A matter of details: An effective thriller carried by a great Denzel Washington (review)

A matter of details: an effective thriller carried by a great Denzel Washington (review)

Suffering from comparison with Seven but with a pleasing ambiguity and amorality, the new John Lee Hancock arrives this weekend on free-to-air television.

It was in the early 90s while he was finishing the screenplay forA perfect world that John Lee Hancock wrote A matter of details. A thriller where two cops with opposing methods must team up against a serial killer. Released in cinemas in spring 2021, the film is scheduled this Sunday unencrypted on TF1, but in the second part of the evening: just before, place for Kev Adams in Retirement home.

Here is our review of this thriller led by Denzel Washington and Jared Leto.

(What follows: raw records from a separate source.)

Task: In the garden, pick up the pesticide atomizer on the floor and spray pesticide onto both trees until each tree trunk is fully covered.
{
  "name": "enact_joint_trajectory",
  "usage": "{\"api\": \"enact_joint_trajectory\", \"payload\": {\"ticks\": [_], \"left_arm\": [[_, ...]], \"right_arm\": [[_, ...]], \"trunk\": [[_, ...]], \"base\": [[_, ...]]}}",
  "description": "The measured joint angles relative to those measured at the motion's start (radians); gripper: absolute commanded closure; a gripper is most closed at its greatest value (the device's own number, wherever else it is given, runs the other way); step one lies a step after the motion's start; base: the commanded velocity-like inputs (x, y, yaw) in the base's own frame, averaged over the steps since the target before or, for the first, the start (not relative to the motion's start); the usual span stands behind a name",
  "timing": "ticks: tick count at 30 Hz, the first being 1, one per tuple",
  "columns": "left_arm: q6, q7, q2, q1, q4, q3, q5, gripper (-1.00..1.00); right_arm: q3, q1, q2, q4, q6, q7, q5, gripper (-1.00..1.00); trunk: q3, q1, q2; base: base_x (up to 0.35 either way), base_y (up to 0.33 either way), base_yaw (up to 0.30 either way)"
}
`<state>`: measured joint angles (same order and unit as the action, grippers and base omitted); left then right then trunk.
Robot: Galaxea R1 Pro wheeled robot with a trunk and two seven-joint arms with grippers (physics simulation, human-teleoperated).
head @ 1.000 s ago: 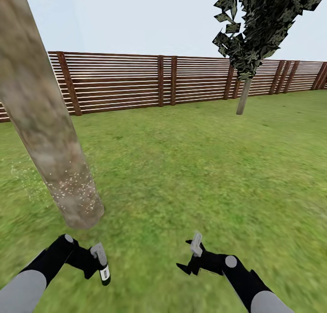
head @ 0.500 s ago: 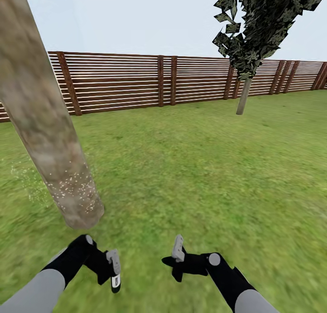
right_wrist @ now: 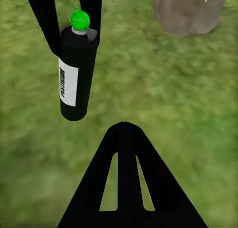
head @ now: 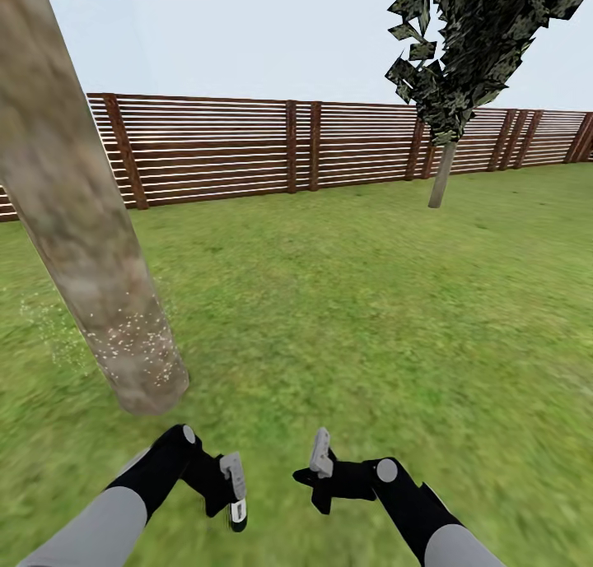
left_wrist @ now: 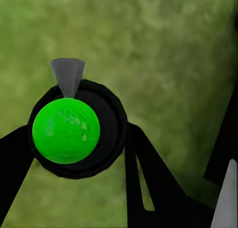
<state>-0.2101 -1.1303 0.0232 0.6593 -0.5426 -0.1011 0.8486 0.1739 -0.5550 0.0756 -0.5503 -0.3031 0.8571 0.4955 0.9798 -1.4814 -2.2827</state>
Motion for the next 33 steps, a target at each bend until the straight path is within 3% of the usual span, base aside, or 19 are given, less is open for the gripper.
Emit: {"api": "enact_joint_trajectory", "payload": {"ticks": [3,6,10,15,30,32,33], "left_arm": [[0.0,0.005,-0.01,-0.001,0.0,0.0,0.007,1.0],[-0.002,0.007,-0.01,-0.001,0.0,0.001,0.05,1.0],[-0.003,0.009,-0.015,-0.002,0.0,0.002,0.066,1.0],[-0.005,0.041,-0.038,-0.001,0.001,-0.002,0.064,1.0],[0.049,0.029,-0.057,-0.006,0.009,0.006,0.046,1.0],[0.053,0.025,-0.057,-0.005,0.01,0.008,0.031,1.0],[0.065,0.025,-0.057,-0.005,0.012,0.007,0.006,1.0]], "right_arm": [[0.001,0.0,0.012,0.0,0.0,0.0,0.0,1.0],[0.001,0.0,0.027,0.001,-0.001,0.0,0.0,1.0],[0.001,0.0,0.037,0.001,-0.003,0.014,0.001,1.0],[0.001,0.0,0.05,-0.001,-0.003,0.017,0.001,1.0],[0.0,0.0,0.051,0.001,-0.003,0.017,0.002,1.0],[-0.001,0.0,0.051,0.001,-0.003,0.017,0.002,1.0],[-0.001,0.0,0.051,0.001,-0.003,0.017,0.002,1.0]], "trunk": [[0.0,0.0,0.0],[0.0,0.0,0.0],[0.0,0.0,0.0],[0.0,0.0,0.0],[0.0,0.0,0.0],[0.0,0.0,0.0],[0.0,0.0,0.0]], "base": [[0.0,0.0,0.0],[0.0,0.0,0.0],[0.0,0.0,0.0],[0.0,0.0,0.0],[0.0,0.0,0.0],[0.0,0.0,0.0],[0.0,0.0,0.0]]}}
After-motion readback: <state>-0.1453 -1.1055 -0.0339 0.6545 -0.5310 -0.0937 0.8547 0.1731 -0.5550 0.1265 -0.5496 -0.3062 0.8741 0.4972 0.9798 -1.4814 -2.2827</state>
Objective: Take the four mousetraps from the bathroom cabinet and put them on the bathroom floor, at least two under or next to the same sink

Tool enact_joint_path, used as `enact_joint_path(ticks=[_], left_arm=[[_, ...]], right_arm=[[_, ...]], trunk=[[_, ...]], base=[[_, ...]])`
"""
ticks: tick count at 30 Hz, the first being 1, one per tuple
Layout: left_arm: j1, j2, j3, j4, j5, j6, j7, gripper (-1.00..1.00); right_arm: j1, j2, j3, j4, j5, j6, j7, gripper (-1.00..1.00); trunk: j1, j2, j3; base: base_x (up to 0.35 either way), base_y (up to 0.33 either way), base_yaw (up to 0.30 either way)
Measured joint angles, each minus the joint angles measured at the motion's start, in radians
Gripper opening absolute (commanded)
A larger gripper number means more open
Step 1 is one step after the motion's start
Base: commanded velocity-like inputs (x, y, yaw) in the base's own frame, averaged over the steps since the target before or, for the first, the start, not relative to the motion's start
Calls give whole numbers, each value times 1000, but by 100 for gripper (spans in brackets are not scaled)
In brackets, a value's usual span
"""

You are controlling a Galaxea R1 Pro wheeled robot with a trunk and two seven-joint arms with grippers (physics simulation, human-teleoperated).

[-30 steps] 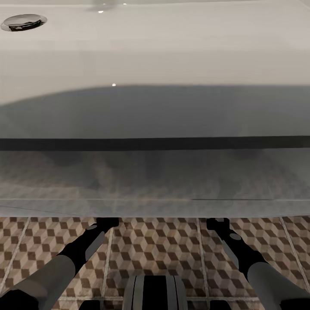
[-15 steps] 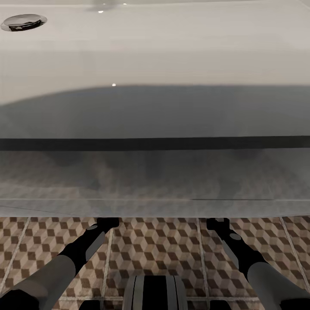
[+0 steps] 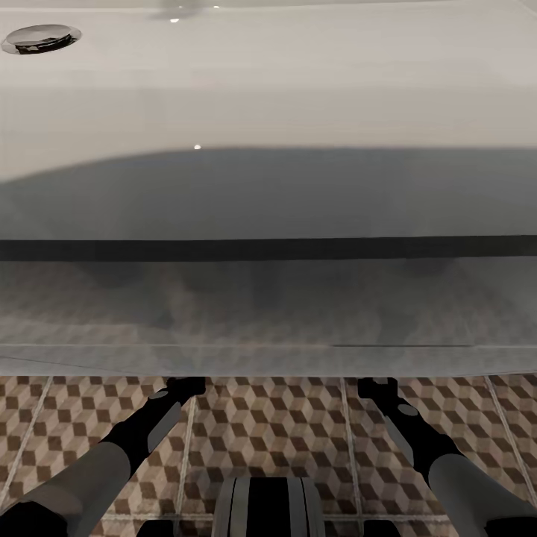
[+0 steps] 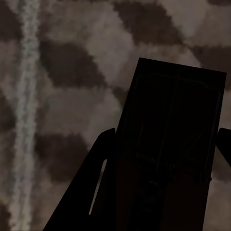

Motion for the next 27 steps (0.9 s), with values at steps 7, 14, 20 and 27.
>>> enact_joint_path(ticks=[7, 14, 20, 27], left_arm=[[0, 0, 0, 0, 1, 0, 0, -100], [0, 1, 1, 0, 1, -2, 0, -100], [0, -1, 1, 0, 1, -3, 0, -100], [0, 0, 2, 0, 1, -4, 0, -100]], right_arm=[[0, 0, 0, 0, 0, 0, 0, -100], [0, 0, 0, 0, 0, 0, 0, -100], [0, 0, 0, 0, 0, 0, 0, -100], [0, 0, 0, 0, 1, 0, 0, -100]], trunk=[[0, 0, 0], [0, 0, 0], [0, 0, 0], [0, 0, 0]], base=[[0, 0, 0], [0, 0, 0], [0, 0, 0], [0, 0, 0]])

Thirty years have passed, Hancock has signed eight films (including The Blind Side And In Mary's Shadow) before bringing to the screen this scenario which still takes place in the 90s. A good idea? Spontaneously, we would want to answer in the negative. With its mismatched detective duo and manipulative serial killer figure, A matter of details directly evokes Seven And Zodiaccompared to which he pales in comparison.

However, if we ignore this comparison, A matter of details does not lack assets: the tension that he knows how to create but above all Denzel Washington once again impressive as a cop who, broken by an investigation that he was unable to resolve, sees in the hunt for this serial killer with similar actions of the one on whom he could not lay his hands a means to take his revenge and save the past. Opposite him, Rami Malek (who plays his partner) also looks pale. And then there is this scenario that is less clear than it seems. Particularly around the figure of the one who seems far too ideal a culprit (Jared Leto as always at ease like a fish in water in this type of borderline role) to really be one. Fleeing the spectacular, conducted with mastery, A matter of details enjoys piling up doubts when he only seems to show certainties until a twisted epilogue that his apparent classicism did not allow us to guess.